In Partial Fulfillment of the Requirements for the Degree of Master of Science
will defend her thesis
Solving Connectivity, Diameter and Betweenness Centrality of Big Graphs Using Relational Queries
Within big data analytics, graph problems are as important as machine learning. There exist many algorithms to analyze large graphs but they are limited by main memory. On the other hand, a lot of data stored on DBMSs that needs to be analyzed as graphs. Moreover, DBMSs can work in parallel and they do not have RAM limitations. In this paper, we propose several algorithms that produce metrics and show properties of the graph as well as help us to understand the graph structure specifically connectedness, counting triangles, diameter and betweenness centrality. We propose optimized SQL queries that work on a graph stored in relational form as triples can compute these in a more flexible and efficient manner.

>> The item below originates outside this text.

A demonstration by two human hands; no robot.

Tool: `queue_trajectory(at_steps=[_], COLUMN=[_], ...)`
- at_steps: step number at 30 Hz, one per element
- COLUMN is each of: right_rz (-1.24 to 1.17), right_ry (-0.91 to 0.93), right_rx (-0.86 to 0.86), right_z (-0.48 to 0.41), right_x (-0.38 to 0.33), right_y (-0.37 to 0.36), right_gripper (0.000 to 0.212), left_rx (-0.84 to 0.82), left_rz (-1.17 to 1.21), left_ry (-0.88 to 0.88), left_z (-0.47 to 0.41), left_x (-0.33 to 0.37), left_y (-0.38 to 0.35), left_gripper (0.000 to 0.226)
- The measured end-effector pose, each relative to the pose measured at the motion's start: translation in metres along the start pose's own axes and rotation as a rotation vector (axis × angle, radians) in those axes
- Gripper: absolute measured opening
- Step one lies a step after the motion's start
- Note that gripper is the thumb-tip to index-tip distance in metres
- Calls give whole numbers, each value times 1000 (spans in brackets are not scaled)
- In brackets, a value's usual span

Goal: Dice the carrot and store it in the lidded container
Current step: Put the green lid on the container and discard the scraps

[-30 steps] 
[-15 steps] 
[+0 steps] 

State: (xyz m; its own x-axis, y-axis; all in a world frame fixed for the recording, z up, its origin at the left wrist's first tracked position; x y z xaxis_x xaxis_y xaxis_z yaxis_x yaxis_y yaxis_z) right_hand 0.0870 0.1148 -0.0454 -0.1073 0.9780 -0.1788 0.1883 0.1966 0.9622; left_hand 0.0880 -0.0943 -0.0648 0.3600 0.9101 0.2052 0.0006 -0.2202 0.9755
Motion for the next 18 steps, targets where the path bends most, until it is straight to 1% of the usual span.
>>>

We study how to optimize such SQL queries combining demanding joins and aggregations that remove main memory limitation and also they can work in parallel. Finally, we provide an experimental evaluation to understand accuracy and performance. We compare our algorithms with popular platforms including Python and Spark. We experimentally show our SQL algorithms are accurate and efficient.
Date: Wednesday, April 10, 2019
Time: 10:00 AM
Place: PGH 218D
Advisors: Dr. Carlos Ordonez
Faculty, students, and the general public are invited.